Yes, this would mean that GCC has independently implemented the same bug, but I
am still confident enough that the C standard intended to allow the repurposing
of dynamically allocated memory to report this. Please accept my apologies if I
am wrong.

(Bug reported in GCC at https://gcc.gnu.org/bugzilla/show_bug.cgi?id=94658 )

[Quuxplusone]

I'm pretty sure this is UB, and is a classical example of strict aliasing rules
violation,
i.e. not a miscompile. Have you read
https://gist.github.com/shafik/848ae25ee209f698763cffee272a58f8 ?

[Quuxplusone]

@Roman

Apparently I must have read it, since I provided feedback on it when it was in draft form.

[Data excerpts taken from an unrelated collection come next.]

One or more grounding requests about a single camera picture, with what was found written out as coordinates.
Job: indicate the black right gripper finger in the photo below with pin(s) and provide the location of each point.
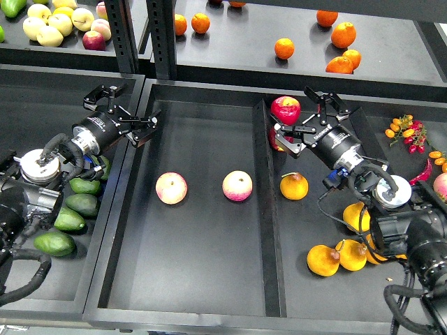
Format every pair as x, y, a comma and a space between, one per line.
297, 133
331, 99

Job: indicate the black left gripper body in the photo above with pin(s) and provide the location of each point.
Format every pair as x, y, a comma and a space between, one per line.
103, 129

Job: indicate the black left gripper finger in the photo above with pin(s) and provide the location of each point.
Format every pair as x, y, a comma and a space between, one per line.
142, 128
101, 91

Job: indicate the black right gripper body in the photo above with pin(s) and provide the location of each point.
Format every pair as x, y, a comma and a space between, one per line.
332, 143

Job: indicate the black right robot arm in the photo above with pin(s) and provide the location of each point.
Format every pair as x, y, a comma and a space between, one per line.
407, 220

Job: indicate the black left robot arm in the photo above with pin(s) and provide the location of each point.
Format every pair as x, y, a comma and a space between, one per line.
35, 220

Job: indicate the green avocado top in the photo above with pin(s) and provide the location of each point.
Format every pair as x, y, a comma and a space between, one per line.
105, 164

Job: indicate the dark red apple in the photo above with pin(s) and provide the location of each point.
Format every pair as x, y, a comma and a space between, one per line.
272, 141

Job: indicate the bright red apple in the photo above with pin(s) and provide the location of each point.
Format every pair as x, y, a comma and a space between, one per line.
287, 109

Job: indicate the orange lowest right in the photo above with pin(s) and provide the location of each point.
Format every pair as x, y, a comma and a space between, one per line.
340, 64

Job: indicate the orange lower right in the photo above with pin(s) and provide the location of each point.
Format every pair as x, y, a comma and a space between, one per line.
354, 56

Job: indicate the black left tray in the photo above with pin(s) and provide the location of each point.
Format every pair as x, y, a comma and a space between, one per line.
36, 104

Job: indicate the red apple on shelf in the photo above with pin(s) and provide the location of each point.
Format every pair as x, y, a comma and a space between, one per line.
93, 40

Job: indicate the pink apple left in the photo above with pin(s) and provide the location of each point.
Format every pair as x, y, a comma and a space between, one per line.
171, 188

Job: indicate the pink apple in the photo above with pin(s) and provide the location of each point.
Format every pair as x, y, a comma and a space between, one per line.
171, 188
237, 186

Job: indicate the large orange right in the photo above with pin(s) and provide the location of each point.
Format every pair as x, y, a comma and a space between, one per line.
343, 35

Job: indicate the orange centre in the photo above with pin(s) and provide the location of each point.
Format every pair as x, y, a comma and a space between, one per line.
284, 48

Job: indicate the pink apple right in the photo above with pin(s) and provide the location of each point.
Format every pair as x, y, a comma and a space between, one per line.
237, 186

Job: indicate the cherry tomato bunch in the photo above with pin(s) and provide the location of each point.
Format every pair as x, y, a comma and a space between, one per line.
412, 132

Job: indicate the pale peach on shelf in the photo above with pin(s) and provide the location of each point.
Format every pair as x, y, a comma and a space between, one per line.
102, 26

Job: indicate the yellow apple lower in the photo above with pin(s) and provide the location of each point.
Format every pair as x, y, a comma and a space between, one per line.
49, 36

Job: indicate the yellow apple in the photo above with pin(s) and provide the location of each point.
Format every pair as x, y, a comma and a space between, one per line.
40, 11
31, 26
62, 23
49, 36
82, 19

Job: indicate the orange top right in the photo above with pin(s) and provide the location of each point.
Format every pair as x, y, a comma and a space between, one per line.
326, 18

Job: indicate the yellow apple right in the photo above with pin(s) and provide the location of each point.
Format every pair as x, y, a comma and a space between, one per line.
82, 19

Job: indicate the yellow apple middle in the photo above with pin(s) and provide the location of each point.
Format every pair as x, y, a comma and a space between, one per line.
62, 23

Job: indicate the red chili pepper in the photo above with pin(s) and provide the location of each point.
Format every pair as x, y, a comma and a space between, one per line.
424, 175

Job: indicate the yellow apple left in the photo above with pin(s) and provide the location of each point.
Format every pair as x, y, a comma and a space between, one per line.
31, 26

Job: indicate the orange cherry tomatoes small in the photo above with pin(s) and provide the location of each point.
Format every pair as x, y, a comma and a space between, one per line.
439, 159

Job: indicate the yellow apple top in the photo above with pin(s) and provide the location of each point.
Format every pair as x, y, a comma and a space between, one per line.
40, 11

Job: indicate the pink peach right edge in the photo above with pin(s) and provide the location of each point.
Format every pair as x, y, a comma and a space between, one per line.
440, 186

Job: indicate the orange far left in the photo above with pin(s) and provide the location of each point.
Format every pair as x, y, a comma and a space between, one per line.
180, 24

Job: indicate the black shelf post left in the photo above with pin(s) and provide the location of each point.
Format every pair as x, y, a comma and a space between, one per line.
119, 17

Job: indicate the black shelf post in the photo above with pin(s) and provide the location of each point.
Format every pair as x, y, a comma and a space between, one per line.
161, 17
119, 17

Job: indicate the black shelf post right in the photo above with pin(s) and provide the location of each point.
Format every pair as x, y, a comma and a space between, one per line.
161, 17

I don't see where it specifically addresses the question at play here.

I have also put in writing the claim that memory reuse is allowed in C, in the article cited as [25] in Shafik's post, so if it turns out that I was wrong all this time, I shall be disappointed that no-one bothered to tell me so.

Important: Note that this bug report is against the C compiler Clang.

[Quuxplusone]

Previously discussed in bug 26603 and bug 21725.

[Quuxplusone]

See http://www.open-std.org/jtc1/sc22/wg14/www/docs/dr_236.htm

Note the somewhat disappointing response from WG14: the committee response says this is undefined behavior, but the rationale does not correspond to any wording in the C standard. :(

[Quuxplusone]

What do the C++ rules look like these days? I was trying to decipher [intro.object], but the "implicitly creating objects" rules aren't well-organized.

[Quuxplusone]

In C++, pointers point to specific objects, not just to storage, and objects are only created by explicit source syntax (new-expressions, declarations, temporaries that create objects, assignments that are syntactically performed through union members).

Under the C++ rules, it's valid to reorder even a store past a store if their TBAA information is different and there are no intervening lifetime events on that storage.

[Quuxplusone]

(In reply to Richard Smith from comment #4)
> See http://www.open-std.org/jtc1/sc22/wg14/www/docs/dr_236.htm
>
> Note the somewhat disappointing response from WG14: the committee response
> says this is undefined behavior, but the rationale does not correspond to
> any wording in the C standard. :(

Thanks Richard for sharing this response from WG14. Even though they provide a
clear response, they do say that "The current situation requires more
consideration".  I am wondering if any follow-up discussion took place on this,
or was it not considered?  The conclusion of the committee does seem to run
contrary to the textual and formal specifications (e.g., Michael Norrish's
formalization) of C available in the literature.